Las palabras tienen otro sentido cuando salen desde el interior de una cárcel. Las conversaciones, incluso cuando el tema es el tiempo, o la música, o en silencio, o los sueños... son diferentes cuando se viven entre muros capaces de aislarte incluso de la vida, incluso de tí. Esa sensación, que viví cada día durante varios años cuando trabajaba en prisiones, se repite cada vez que descuelgo el teléfono y las historias me sacan de un café en Malasaña para llevarme, de golpe, al otro lado de unas rejas.
Durante años... dediqué mucho de mi tiempo a escribir, como siempre en servilletas, historias que necesitaba hacer oír en algún lugar... a quien quisiera y sobre todo a quien no quisiera escucharlas. Con el tiempo, me rendí. E incluso yo dejé de creer que era necesario llevar fuera de la cárcel las tristezas que nos superaban dentro. Cambié mi revolución penitenciaria por esa sensación a inmensidad bloqueada, a impotencia provocada por la sociedad indiferente y dormida... una sensación que se repite en cuanto suena el teléfono y la voz me llega desde dentro de unos muros y hacia dentro de la conciencia.
Jose Acosta es una de las personas más nobles que me he cruzado en mi camino. Lleva nueve años encerrado en Salamanca y hoy me habla de las promesas que cuando un interno sale a la calle olvida tratando de enterrar su propia historia. Me habla de sus veinticinco años cuando ha pasado los cuarenta porque es la única etapa de su vida que no puede ni quiere olvidar; me habla de recuperar el tiempo perdido. Me habla del minuto que supo que, primero su madre y después su padre, habían muerto sin tiempo de despedidas. Me habla de un barrio que ya no conoce más que en sus recuerdos, de una profesión que ha olvidado, de una noviecita adolescente que quiere buscar aunque sabe que no encontrará nunca porque ya no existe... Me habla, me habla... y sabe que las imágenes que retoma en su cabeza son reflejos que ya nadie comparte porque quizás nunca han existido... porque nacen del deseo infinito de encontrarse a sí mismo otra vez.
Y es que pocas palabras me dicen más que cuando me las dicen ellos... por los millones de pensamientos a solas que hay detrás de cada renglón; por la tristeza, por la angustia y la ansiedad consumida entre unos muros vacíos de vida. Porque cada día son muchos años, porque cada despertar nunca termina y las noches son sólo noches a secas... sin abrazos, y sin presente, y sin la capacidad simple y llana de poder crear sonrisas que se conviertan en recuerdos.

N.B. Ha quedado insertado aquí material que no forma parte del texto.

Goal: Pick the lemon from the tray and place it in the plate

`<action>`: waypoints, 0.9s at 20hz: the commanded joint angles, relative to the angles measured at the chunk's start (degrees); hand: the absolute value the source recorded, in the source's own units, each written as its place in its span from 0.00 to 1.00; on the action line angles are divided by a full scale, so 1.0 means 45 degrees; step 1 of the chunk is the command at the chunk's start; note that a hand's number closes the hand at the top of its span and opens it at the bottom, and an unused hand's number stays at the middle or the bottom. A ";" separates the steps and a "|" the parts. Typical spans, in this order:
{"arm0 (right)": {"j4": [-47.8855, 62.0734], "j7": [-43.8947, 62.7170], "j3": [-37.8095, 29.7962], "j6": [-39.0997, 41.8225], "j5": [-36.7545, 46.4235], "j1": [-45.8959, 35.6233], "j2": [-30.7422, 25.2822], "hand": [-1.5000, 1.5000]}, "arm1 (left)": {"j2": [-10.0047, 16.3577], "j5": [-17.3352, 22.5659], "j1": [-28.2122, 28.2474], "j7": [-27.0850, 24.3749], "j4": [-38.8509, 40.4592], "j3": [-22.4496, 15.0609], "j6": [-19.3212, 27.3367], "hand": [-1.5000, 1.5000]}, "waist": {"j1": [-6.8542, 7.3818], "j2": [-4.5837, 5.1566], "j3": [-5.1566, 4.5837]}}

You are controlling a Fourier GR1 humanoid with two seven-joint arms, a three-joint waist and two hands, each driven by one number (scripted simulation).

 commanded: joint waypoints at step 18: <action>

La vida entre rejas es una vida que roba vida, y regala cientos de sueños que mueren antes de vivir. La falta de libertad roba la posibilidad de seguir utopías... ¿y qué somos, si nos enjaulan el alma? En ningún otro lugar como en la cárcel he visto a los seres humanos luchar por crearse una fachada que les aleje de esa forma de sí mismos, que les aparte de su identidad y de sus ilusiones y de cualquier atisbo de sueño capaz de hacerse realidad. Ahogan la imaginación por miedo a caer en la locura, sin darse cuenta de que la locura es la única forma que tienen de salvarse.
Porque la vida en la cárcel es el epicentro de toda distancia y de toda nostalgia... incluso hacia lo que siente uno mismo; porque la angustia y la ansiedad quita protagonismo a cualquier otro sentimiento que despunte. Y es que lo peor de la distancia no es sólo sentirla, sino saber que no va a detenerse, que no importan los trenes ni los coches que puedas tomar algún día, porque nada puede acercarte a tu tiempo perdido, porque no hay remedio posible más allá de los sueños ni la imaginación y, aún así, evitas caer en ellos para censurar tu locura. Que las circunstancias han bloqueado tu carretera con un árbol talado a mitad de tu camino. Que tu corazón son las palabras a escondidas desde un chabolo antes de que el funcionario decida que es la hora del recuento y de apagar la luz. Que decida tu hora para quedarte a oscuras... para devolverte a la noche sin promesas y sin abrazos, devolverte a tu reencuentro obligado con cada día de tu vida que no has podido sentir... un reencuentro con la tristeza que, inevitablemente, continuará mañana... mientras yo regreso a mi café en Malasaña y tú luchas, incansable, por bloquear la locura.